> Goal of the exercise
Would you please copy the part of the material below that opens with the line containing "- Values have" and closes with the line containing "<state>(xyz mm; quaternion"? Copy it exactly, and only it.

=== Begin Enclosure ===

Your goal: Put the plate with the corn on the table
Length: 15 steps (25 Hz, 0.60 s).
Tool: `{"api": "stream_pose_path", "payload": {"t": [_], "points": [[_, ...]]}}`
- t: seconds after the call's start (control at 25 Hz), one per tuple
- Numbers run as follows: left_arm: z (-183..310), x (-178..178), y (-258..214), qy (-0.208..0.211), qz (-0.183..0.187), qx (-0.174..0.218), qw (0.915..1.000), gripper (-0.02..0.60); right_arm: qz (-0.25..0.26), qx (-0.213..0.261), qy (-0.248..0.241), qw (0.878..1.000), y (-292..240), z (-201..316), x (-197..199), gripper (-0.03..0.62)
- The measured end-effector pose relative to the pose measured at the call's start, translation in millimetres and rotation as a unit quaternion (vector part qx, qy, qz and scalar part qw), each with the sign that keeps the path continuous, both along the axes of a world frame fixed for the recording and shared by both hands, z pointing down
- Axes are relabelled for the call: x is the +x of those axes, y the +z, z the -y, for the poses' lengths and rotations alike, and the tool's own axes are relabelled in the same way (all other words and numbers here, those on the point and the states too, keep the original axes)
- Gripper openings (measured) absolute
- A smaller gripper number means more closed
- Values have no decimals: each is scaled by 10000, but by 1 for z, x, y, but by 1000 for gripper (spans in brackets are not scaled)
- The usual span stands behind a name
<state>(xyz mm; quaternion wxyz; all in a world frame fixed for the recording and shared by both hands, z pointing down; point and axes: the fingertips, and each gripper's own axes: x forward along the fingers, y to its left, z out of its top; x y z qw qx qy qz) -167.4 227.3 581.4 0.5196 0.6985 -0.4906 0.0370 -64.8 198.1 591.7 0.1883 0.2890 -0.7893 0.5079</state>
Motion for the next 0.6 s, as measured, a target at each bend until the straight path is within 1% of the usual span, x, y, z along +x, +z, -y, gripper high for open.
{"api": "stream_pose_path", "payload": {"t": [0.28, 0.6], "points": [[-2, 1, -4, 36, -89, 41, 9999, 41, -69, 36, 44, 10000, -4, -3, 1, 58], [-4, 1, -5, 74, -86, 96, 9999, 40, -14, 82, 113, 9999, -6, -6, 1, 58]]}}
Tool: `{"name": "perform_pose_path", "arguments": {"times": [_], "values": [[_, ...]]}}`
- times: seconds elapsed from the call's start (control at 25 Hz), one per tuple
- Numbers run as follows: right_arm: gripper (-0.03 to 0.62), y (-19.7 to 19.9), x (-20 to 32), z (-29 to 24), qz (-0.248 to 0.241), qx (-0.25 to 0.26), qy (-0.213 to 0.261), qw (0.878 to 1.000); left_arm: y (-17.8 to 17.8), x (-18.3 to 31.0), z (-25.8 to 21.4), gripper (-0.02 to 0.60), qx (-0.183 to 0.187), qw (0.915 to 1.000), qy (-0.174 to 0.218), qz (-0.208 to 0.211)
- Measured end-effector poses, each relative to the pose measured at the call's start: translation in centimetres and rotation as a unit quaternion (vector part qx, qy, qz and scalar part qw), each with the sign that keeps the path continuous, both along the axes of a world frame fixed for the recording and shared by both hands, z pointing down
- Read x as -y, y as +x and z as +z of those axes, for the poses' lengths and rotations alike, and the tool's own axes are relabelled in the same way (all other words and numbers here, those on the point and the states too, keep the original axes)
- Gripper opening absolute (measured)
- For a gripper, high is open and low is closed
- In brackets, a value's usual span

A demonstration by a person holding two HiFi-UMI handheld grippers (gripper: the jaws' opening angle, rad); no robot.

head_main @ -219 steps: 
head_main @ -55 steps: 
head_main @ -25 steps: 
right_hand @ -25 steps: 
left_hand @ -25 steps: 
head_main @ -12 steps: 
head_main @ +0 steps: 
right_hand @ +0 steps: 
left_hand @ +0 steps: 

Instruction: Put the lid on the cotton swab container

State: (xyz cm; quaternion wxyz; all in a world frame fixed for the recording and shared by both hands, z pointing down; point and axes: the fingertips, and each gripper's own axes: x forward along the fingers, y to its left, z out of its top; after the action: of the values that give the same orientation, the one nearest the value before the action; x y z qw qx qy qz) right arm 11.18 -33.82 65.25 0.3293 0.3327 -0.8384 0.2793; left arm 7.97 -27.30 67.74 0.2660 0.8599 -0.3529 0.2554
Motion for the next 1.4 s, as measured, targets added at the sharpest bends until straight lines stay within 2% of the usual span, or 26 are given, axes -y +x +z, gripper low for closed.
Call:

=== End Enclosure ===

> Response to this exercise
- Values have no decimals: each is scaled by 10000, but by 1 for z, x, y, but by 1000 for gripper (spans in brackets are not scaled)
- The usual span stands behind a name
<state>(xyz mm; quaternion wxyz; all in a world frame fixed for the recording and shared by both hands, z pointing down; point and axes: the fingertips, and each gripper's own axes: x forward along the fingers, y to its left, z out of its top; x y z qw qx qy qz) -167.4 227.3 581.4 0.5196 0.6985 -0.4906 0.0370 -64.8 198.1 591.7 0.1883 0.2890 -0.7893 0.5079</state>

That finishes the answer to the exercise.